*ABOUT THIS TASK*: Wherever an image appears in the data, omit it and copy all the remaining text word for word.

*RAW DATA*:

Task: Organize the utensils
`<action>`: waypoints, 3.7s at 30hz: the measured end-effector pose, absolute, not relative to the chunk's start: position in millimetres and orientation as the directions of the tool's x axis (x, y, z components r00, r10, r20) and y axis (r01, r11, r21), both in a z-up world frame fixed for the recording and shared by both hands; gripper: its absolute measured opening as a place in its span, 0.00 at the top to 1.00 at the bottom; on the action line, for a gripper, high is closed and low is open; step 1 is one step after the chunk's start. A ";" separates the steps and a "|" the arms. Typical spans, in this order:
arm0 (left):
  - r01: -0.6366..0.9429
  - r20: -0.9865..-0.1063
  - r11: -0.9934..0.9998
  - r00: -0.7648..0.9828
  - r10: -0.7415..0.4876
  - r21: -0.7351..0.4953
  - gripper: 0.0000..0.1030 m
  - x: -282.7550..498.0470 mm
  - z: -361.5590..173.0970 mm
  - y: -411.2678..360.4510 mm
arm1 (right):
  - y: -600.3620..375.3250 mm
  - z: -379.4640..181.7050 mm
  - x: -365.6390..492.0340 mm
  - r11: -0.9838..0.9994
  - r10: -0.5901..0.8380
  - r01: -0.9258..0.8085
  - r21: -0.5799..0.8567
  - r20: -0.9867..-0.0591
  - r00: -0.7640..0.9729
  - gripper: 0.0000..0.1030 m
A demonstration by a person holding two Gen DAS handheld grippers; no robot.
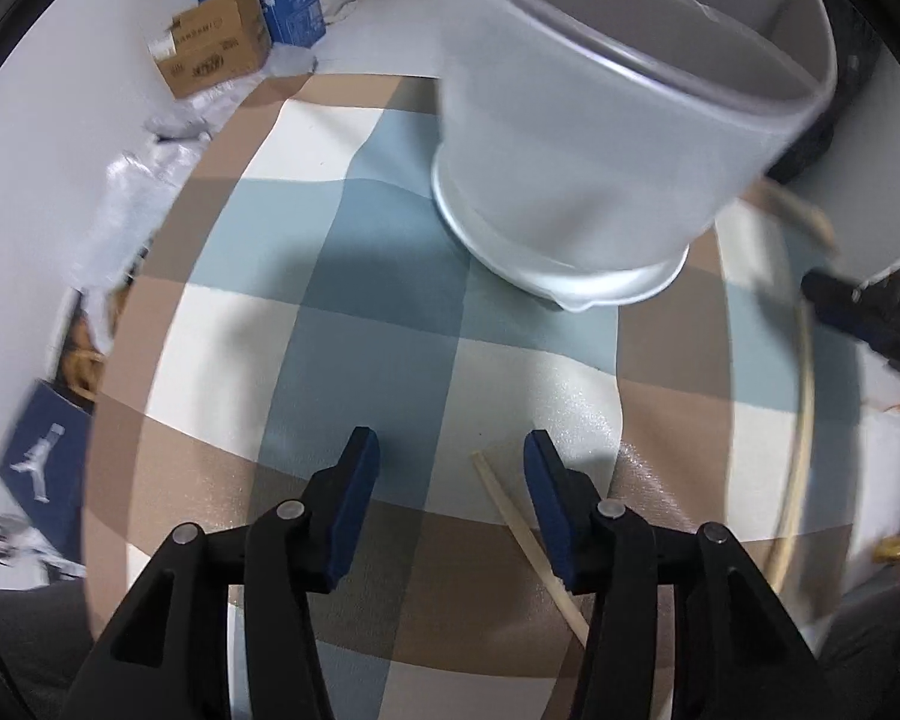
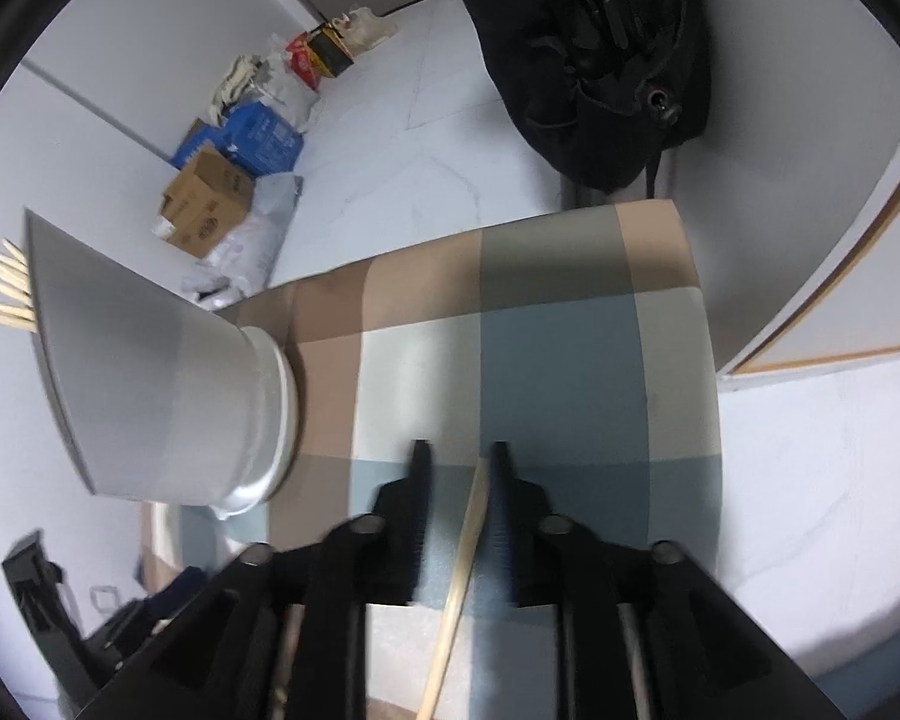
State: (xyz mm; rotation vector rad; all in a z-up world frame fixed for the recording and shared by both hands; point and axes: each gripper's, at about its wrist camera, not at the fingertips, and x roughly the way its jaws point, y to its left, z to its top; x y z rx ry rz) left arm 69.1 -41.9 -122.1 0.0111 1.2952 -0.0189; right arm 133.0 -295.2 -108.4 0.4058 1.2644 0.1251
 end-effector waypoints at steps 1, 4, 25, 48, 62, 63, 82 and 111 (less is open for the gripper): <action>0.013 -0.961 1.000 0.278 -0.005 -0.001 0.58 69.1 -122.1 -43.1 | -292.0 -108.9 133.1 0.929 0.299 0.124 0.349 -0.904 0.306 0.70; -0.006 -0.954 1.000 0.300 -0.014 -0.017 0.70 68.4 -120.9 -43.6 | -282.1 -106.9 134.1 0.956 0.248 0.077 0.284 -0.919 0.306 0.67; -0.108 -0.906 0.962 0.377 -0.194 -0.251 1.00 60.8 -112.5 -3.9 | -313.0 -101.4 113.3 0.937 0.244 0.147 0.316 -0.897 0.370 1.00; 0.000 -0.927 0.981 0.326 -0.184 -0.194 0.56 21.1 -100.0 -25.7 | -262.9 -104.0 113.0 0.998 0.029 -0.066 0.005 -0.927 0.373 0.94; 0.034 -0.965 0.977 0.149 -0.215 -0.212 0.56 -5.2 -116.1 -60.0 | -292.7 -81.2 113.6 0.981 0.155 0.037 0.191 -0.882 0.446 0.95; 0.056 -0.967 0.978 0.145 -0.208 -0.202 0.56 -10.3 -115.0 -66.5 | -292.9 -80.3 112.7 0.980 0.157 0.039 0.195 -0.880 0.449 0.95; -0.008 -0.975 1.000 0.221 -0.024 -0.027 0.65 32.3 -127.9 -56.9 | -304.3 -68.4 106.4 0.958 0.221 0.054 0.281 -0.845 0.487 0.94; 0.035 -0.722 0.969 0.660 -0.207 -0.246 0.99 12.1 -36.8 -6.5 | -291.1 -4.1 60.8 0.928 0.304 -0.071 0.366 -0.632 0.713 0.94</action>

*RESULT OF THIS TASK*:
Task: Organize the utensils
`<action>`: waypoints, 3.7s at 30hz: the measured end-effector pose, absolute, not relative to the chunk's start: position in millimetres and orientation as the directions of the tool's x axis (x, y, z components r00, r10, r20) and y axis (r01, r11, r21), both in a z-up world frame fixed for the recording and shared by both hands; gripper: its absolute measured opening as a place in its span, 0.00 at the top to 1.00 at the bottom; on the action line, for a gripper, high is closed and low is open; step 1 is one step after the chunk's start. A ";" separates the steps and a "|" the arms. Typical spans, in this order:
arm0 (left):
  - r01: -0.6366..0.9429
  - r20: -0.9865..-0.1063
  - r11: -0.9934..0.9998
  - r00: -0.7648..0.9828
  - r10: -0.7415..0.4876
  - r21: -0.7351..0.4953
  - gripper: 0.0000..0.1030 m
  - x: -282.7550..498.0470 mm
  - z: -361.5590..173.0970 mm
  - y: -411.2678..360.4510 mm
arm1 (right):
  - y: -600.3620..375.3250 mm
  - z: -379.4640..181.7050 mm
  - x: -365.6390..492.0340 mm
  - r11: -0.9838..0.9994
  - r10: -0.5901..0.8380
  - r01: -0.9258..0.8085
  - r21: -0.5799..0.8567
  - r20: -0.9867..-0.0591
  - r00: -0.7640..0.9729
  - gripper: 0.0000..0.1030 m
A demonstration by a person holding two Gen DAS handheld grippers; no robot.
State: (xyz mm; rotation vector rad; all in a z-up world frame fixed for the recording and shared by both hands; point and axes: each gripper's, at about its wrist camera, not at the fingertips, and x roughly the way its jaws point, y to its left, z to its top; x y z rx ry rz) left arm 69.1 -41.9 -122.1 0.0111 1.2952 -0.0189; right arm 133.0 -295.2 -108.4 0.4058 1.2644 0.1251
 end-effector waypoints at steps 1, 4, 25, 48, 62, 63, 82 and 111 (less is open for the gripper): <action>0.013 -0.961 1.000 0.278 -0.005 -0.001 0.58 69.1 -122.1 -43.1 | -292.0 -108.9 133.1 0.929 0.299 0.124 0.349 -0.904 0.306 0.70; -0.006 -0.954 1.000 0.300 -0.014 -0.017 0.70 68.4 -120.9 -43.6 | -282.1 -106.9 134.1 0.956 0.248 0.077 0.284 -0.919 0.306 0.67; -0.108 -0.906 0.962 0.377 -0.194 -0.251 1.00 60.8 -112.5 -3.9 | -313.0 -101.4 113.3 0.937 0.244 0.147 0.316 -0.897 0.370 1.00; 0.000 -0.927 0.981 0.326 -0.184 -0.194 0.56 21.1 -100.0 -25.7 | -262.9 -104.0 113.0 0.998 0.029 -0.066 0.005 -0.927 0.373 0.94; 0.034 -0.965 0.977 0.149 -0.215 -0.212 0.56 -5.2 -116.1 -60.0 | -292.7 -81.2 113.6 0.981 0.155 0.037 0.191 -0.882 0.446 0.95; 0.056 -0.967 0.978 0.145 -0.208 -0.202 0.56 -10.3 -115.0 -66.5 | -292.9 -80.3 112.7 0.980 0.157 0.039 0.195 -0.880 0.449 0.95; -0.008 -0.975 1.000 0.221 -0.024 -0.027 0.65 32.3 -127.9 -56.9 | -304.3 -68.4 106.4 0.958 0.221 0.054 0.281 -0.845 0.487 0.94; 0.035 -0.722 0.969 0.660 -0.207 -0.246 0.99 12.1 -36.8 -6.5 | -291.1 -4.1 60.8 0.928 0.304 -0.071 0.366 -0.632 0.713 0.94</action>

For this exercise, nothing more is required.